You are viewing a plain text version of this content. The canonical link for it is here.
Posted to user@pig.apache.org by Kunal Nawale <nk...@gmail.com> on 2011/01/28 21:58:25 UTC

grouping data based on variable number of keys

Hi,
 I have a relation R as (a, b, c, d, e)

I need to group data, but the grouping criterion is variable, depending on
what input params my pig script receives.
My input params are group_on_a, group_on_b, group_on_c, group_on_d which
contain a value either 'T' or 'F'


so the group statement could be:
A = GROUP R BY (a,b)  if group_on_a and group_on_b are T and everything else
is F
A = GROUP R BY (a,c) if group_on_a and group_on_c are T and everything else
is F
A = GROUP R BY (a,b,c) if group_on_a and group_on_b, group_on_b are T and
everything else is F
A = GROUP R BY (a,b,c,d)  and so on.

Is there a way I could do this in pig ?
Regards,
-kunal

Re: grouping data based on variable number of keys

Posted by Jonathan Coveney <jc...@gmail.com>.
The only thing I could think of would be to feed all of your potential keys
to a UDF which then processes them, creates a tuple which is the new, actual
key, and then you group and whatnot on that.

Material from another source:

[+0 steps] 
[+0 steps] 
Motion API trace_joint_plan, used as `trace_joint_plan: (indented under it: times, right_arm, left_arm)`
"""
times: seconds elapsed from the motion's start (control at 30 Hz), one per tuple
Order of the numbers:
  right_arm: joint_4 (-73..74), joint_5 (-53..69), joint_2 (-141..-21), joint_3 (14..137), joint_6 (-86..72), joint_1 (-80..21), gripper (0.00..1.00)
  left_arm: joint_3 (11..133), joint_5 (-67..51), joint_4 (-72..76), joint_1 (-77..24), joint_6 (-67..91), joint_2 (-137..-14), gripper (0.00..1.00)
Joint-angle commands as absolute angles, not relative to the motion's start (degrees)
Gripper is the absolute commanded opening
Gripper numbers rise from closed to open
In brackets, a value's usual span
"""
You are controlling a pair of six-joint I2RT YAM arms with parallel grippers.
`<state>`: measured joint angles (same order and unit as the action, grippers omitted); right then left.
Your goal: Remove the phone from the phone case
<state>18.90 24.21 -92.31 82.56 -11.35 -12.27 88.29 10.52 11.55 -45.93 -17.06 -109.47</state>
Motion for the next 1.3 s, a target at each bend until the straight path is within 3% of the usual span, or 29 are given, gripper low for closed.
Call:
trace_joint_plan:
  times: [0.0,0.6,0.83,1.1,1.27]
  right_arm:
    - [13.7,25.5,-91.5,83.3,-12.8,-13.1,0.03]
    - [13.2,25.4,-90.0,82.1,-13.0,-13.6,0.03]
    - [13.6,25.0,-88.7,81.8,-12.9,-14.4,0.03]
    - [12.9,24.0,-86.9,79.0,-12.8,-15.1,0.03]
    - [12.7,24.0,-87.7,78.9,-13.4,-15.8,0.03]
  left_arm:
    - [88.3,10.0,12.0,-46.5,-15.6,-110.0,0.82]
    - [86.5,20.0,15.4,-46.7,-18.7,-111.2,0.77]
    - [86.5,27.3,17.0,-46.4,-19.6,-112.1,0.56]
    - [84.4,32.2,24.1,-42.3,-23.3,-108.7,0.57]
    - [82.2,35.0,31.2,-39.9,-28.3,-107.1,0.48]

2011/1/28 Kunal Nawale <nk...@gmail.com>

> Hi,
>  I have a relation R as (a, b, c, d, e)
>
> I need to group data, but the grouping criterion is variable, depending on
> what input params my pig script receives.
> My input params are group_on_a, group_on_b, group_on_c, group_on_d which
> contain a value either 'T' or 'F'
>
>
> so the group statement could be:
> A = GROUP R BY (a,b)  if group_on_a and group_on_b are T and everything
> else
> is F
> A = GROUP R BY (a,c) if group_on_a and group_on_c are T and everything else
> is F
> A = GROUP R BY (a,b,c) if group_on_a and group_on_b, group_on_b are T and
> everything else is F
> A = GROUP R BY (a,b,c,d)  and so on.
>
> Is there a way I could do this in pig ?
> Regards,
> -kunal
>